Return, exactly and in full, the lines of the records below starting at the one with "(458, 298) to (106, 259): 1.17" and ending at the one with "Single pixels, a", and no other lines.

[DATA TO EXAMINE]

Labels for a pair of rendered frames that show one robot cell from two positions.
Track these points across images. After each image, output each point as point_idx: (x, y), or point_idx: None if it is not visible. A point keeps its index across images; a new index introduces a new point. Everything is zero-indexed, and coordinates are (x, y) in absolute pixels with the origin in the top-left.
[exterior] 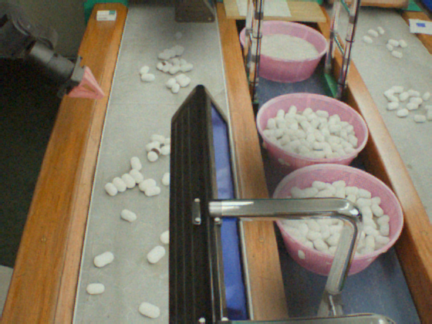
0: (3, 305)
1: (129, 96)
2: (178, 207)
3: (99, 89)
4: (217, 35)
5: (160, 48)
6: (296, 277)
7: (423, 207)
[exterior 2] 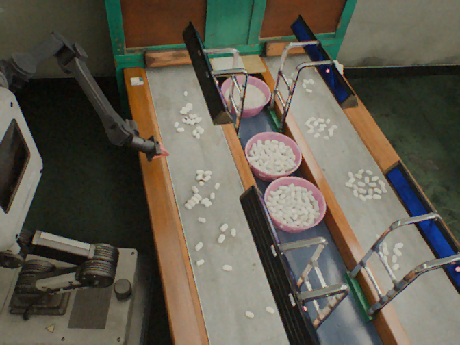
0: (129, 271)
1: (174, 144)
2: (261, 244)
3: (167, 151)
4: None
5: (178, 104)
6: (279, 235)
7: (334, 196)
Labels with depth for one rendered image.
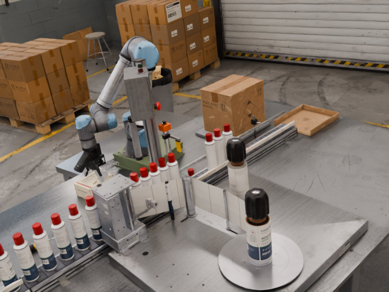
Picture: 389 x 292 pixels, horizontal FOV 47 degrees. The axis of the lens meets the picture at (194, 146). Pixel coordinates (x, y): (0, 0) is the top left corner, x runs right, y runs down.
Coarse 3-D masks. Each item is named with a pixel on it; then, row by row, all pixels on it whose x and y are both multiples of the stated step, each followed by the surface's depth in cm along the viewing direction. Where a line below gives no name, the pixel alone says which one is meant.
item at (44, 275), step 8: (280, 128) 258; (288, 128) 257; (264, 136) 251; (248, 144) 245; (264, 144) 243; (248, 152) 237; (224, 168) 225; (208, 176) 220; (72, 248) 182; (96, 248) 180; (80, 256) 177; (64, 264) 174; (40, 272) 171; (48, 272) 170; (56, 272) 170; (24, 280) 168; (40, 280) 167
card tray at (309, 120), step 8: (304, 104) 287; (288, 112) 279; (296, 112) 286; (304, 112) 285; (312, 112) 283; (320, 112) 280; (328, 112) 276; (336, 112) 272; (280, 120) 275; (288, 120) 278; (296, 120) 276; (304, 120) 275; (312, 120) 273; (320, 120) 272; (328, 120) 264; (304, 128) 265; (312, 128) 264; (320, 128) 260
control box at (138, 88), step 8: (128, 72) 186; (136, 72) 185; (144, 72) 184; (128, 80) 179; (136, 80) 179; (144, 80) 180; (128, 88) 180; (136, 88) 181; (144, 88) 181; (128, 96) 182; (136, 96) 182; (144, 96) 183; (136, 104) 184; (144, 104) 184; (152, 104) 186; (136, 112) 185; (144, 112) 186; (152, 112) 187; (136, 120) 187
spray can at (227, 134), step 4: (224, 124) 223; (228, 124) 222; (224, 128) 222; (228, 128) 222; (224, 132) 223; (228, 132) 223; (232, 132) 224; (224, 136) 223; (228, 136) 223; (232, 136) 224; (224, 140) 225; (224, 144) 226; (224, 148) 227
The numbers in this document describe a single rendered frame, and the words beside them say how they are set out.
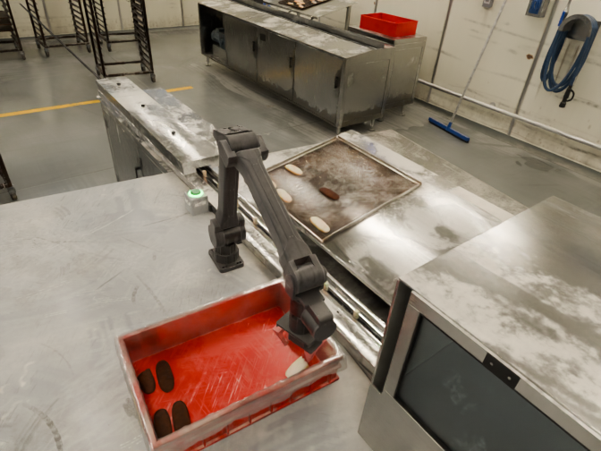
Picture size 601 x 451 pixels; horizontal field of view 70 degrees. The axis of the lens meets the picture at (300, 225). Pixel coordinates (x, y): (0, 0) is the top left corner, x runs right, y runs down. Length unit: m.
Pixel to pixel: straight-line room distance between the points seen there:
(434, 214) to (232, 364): 0.88
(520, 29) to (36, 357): 4.69
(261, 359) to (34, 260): 0.85
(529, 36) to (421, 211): 3.55
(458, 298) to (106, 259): 1.17
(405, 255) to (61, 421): 1.04
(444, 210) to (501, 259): 0.79
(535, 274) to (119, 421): 0.93
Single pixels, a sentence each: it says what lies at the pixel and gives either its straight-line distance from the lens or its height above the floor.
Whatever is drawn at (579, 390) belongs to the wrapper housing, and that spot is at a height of 1.30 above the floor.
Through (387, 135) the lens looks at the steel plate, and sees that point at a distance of 2.54.
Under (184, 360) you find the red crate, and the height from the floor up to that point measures 0.82.
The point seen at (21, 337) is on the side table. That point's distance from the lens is 1.42.
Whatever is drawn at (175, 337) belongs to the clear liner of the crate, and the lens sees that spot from 1.23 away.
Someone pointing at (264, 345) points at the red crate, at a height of 0.82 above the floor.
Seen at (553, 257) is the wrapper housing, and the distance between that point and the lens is 0.93.
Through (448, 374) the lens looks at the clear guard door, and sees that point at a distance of 0.78.
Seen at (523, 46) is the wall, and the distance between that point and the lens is 5.01.
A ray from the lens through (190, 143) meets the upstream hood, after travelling 2.07.
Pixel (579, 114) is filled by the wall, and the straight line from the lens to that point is 4.83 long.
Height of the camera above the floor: 1.78
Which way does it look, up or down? 35 degrees down
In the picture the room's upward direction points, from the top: 4 degrees clockwise
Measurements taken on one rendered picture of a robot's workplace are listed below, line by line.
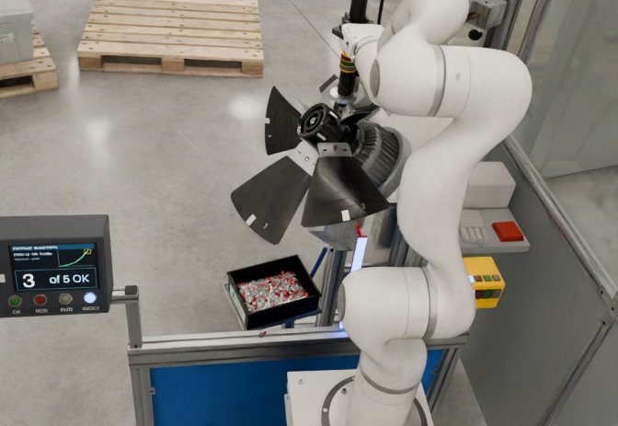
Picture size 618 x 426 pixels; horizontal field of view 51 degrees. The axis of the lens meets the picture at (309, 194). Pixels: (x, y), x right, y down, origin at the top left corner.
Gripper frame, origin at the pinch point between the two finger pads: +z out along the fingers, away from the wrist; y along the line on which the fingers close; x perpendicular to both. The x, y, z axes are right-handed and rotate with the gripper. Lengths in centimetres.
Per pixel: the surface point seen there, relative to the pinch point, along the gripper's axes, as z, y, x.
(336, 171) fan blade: -9.2, -1.4, -37.9
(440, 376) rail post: -38, 32, -91
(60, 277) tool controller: -42, -66, -39
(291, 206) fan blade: -2, -11, -56
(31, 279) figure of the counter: -42, -72, -40
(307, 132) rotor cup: 7.1, -6.6, -36.8
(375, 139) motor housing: 5.1, 12.8, -37.7
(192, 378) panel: -37, -39, -86

[/DATA TO EXAMINE]

■ YOUR SOLUTION
(458, 298) to (106, 259): 1.17
(405, 255) to (61, 421): 1.04
(444, 210) to (501, 259): 0.79
(535, 274) to (119, 421): 0.93
Single pixels, a sentence each: it says what lies at the pixel and gives either its straight-line distance from the lens or its height above the floor.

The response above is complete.